Potential database inconsistency with very large transactions

13 May 2026
Product Affected Versions Related Issues Fixed In
YSQL All #30772 v2025.2.3.0, v2025.1.4.0, v2024.2.9.0

Description

A rare race condition can cause rows written in a very large transaction (more than 100K storage records) to overwrite rows written by later, smaller transactions when a specific sequence of SST flush, restart, and compaction events occurs.

This issue was observed during DDL operations in the following sequence:

  1. A full-database ANALYZE runs on a database whose tables have a total column count greater than or equal to 4300.
  2. A restart of the YB-Master process(es) happens before the system catalog is flushed to disk.
  3. A DDL statement such as ALTER TABLE runs.
  4. In the background, a flush and compaction occurs.
  5. Another DDL runs. At this point, caches are invalidated, and the inconsistency can cause the following effects:
    • Queries against the altered table can fail in v2025.2.0.0 and later, unless additional catalog cache preload flags are enabled on YB-TServer.
    • In other cases, all connections to the database can fail.

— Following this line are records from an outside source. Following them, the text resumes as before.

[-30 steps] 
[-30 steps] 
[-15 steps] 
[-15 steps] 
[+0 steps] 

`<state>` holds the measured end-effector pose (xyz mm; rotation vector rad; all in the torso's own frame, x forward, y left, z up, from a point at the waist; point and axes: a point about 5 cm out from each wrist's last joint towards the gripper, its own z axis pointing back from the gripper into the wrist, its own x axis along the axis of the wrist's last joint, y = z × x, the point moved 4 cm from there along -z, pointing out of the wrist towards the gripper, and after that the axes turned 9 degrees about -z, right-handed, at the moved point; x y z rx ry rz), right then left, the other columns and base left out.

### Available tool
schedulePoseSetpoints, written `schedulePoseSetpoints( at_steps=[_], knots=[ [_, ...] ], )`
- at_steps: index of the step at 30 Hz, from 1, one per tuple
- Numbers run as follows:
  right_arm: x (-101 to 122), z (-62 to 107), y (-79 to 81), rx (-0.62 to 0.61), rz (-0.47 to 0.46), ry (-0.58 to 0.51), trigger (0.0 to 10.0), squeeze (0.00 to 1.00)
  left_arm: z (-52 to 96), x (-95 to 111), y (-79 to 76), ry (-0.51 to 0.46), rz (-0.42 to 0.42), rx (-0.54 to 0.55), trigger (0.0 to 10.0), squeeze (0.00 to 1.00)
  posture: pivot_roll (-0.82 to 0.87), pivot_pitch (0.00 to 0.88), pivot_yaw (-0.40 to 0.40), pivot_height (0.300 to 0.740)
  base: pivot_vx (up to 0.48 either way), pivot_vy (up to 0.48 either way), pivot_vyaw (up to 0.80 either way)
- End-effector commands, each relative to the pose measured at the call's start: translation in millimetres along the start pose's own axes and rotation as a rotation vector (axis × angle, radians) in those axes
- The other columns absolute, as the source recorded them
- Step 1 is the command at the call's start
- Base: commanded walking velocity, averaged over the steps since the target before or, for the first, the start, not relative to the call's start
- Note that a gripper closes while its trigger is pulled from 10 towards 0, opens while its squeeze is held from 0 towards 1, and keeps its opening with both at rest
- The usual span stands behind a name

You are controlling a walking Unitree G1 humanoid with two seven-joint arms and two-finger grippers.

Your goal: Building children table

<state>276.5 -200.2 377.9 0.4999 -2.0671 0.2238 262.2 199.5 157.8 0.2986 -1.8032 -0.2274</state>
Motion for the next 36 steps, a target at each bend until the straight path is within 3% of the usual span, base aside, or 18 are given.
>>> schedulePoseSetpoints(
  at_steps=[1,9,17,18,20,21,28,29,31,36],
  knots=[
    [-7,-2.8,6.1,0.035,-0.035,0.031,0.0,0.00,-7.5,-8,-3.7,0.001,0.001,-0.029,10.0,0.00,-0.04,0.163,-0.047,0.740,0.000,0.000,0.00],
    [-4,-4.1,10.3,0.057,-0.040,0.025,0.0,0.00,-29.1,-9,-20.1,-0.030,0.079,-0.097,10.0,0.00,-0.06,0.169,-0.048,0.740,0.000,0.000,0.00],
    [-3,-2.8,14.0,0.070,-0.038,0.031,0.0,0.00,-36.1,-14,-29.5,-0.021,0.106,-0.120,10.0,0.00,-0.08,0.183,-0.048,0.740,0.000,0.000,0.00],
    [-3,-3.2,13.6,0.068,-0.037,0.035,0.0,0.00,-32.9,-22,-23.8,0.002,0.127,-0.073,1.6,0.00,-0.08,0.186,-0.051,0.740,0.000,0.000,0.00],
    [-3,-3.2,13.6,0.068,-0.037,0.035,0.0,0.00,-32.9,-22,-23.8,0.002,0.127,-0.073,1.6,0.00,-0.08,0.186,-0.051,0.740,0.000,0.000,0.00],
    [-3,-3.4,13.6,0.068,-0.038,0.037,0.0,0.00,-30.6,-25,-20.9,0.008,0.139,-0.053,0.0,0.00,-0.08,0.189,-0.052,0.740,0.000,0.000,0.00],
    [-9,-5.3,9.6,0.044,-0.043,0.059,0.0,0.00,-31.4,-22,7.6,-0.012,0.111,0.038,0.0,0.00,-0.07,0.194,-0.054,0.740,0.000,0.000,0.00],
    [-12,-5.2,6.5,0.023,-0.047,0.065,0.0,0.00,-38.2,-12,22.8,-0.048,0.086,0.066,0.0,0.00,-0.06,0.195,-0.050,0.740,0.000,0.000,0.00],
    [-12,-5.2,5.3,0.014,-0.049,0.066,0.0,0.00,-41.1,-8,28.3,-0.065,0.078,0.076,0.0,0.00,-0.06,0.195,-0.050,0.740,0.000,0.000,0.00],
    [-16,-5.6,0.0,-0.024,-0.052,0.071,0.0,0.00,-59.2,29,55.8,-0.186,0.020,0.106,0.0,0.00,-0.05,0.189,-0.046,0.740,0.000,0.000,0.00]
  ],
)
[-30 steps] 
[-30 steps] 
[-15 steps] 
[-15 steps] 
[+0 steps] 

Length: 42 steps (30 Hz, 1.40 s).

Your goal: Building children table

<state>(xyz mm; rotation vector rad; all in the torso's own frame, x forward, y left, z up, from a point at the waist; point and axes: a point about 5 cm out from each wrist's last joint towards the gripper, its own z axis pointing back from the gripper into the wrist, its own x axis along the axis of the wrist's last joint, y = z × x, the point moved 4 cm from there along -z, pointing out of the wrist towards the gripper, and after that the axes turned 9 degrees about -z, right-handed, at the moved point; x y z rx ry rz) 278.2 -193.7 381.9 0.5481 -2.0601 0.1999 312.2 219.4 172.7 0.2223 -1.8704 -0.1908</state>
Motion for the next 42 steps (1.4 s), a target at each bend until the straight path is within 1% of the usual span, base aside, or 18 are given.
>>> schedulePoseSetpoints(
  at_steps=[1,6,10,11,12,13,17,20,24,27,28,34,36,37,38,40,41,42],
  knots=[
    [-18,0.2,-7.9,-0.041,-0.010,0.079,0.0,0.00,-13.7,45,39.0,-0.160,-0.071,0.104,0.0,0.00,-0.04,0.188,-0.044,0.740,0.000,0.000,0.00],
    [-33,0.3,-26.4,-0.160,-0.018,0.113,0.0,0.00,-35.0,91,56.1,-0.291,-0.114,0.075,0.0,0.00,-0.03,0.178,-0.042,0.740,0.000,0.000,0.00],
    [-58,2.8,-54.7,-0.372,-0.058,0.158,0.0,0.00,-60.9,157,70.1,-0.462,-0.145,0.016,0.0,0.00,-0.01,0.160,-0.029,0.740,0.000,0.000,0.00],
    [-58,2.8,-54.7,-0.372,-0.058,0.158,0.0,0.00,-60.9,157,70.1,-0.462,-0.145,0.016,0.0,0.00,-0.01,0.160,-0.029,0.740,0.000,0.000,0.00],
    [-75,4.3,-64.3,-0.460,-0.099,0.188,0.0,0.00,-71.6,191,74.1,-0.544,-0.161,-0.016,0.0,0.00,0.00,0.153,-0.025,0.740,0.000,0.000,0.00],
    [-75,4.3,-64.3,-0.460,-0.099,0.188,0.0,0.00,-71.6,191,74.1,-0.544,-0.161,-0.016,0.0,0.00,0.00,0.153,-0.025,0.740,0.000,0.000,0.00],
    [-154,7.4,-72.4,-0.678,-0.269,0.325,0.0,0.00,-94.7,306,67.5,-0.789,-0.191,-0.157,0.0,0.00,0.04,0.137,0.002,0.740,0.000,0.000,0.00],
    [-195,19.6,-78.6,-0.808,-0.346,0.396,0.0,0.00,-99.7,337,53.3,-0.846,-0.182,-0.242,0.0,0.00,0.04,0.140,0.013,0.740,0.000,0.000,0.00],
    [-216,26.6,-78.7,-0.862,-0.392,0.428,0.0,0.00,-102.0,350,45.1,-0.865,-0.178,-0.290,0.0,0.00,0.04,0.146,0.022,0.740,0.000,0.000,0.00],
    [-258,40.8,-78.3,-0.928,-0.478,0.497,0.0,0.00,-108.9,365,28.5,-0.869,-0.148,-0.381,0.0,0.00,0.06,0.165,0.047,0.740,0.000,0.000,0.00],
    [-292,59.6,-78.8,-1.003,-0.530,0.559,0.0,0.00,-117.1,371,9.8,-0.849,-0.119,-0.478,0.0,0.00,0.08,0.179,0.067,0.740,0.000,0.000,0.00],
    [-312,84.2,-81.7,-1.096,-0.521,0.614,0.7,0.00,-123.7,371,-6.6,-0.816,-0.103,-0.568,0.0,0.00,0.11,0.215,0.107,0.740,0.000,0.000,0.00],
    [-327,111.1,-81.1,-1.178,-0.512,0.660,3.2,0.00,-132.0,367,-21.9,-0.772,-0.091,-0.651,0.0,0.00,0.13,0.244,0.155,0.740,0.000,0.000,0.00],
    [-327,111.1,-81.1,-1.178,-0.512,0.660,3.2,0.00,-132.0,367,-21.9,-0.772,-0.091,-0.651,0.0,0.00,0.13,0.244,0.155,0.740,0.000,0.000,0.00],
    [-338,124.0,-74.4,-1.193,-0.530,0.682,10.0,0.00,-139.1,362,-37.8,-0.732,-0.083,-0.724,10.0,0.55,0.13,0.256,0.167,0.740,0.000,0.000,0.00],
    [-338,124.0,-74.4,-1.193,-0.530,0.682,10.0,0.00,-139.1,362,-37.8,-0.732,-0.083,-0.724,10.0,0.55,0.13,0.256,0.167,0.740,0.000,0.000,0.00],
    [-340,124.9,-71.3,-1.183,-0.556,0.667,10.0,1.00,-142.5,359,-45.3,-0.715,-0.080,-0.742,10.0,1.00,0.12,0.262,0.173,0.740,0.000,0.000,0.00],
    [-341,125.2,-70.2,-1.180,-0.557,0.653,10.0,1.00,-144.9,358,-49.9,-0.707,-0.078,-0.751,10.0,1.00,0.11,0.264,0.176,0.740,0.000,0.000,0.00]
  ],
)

If your cluster may have gone through steps 1–4 above but not hit the actual connection failures yet (step 5), you can run the following query to identify this potential failure waiting to happen. The query checks each YSQL database for mismatches between pg_class and related PostgreSQL system catalogs; a clean result (no rows) means none of the targeted inconsistencies were found.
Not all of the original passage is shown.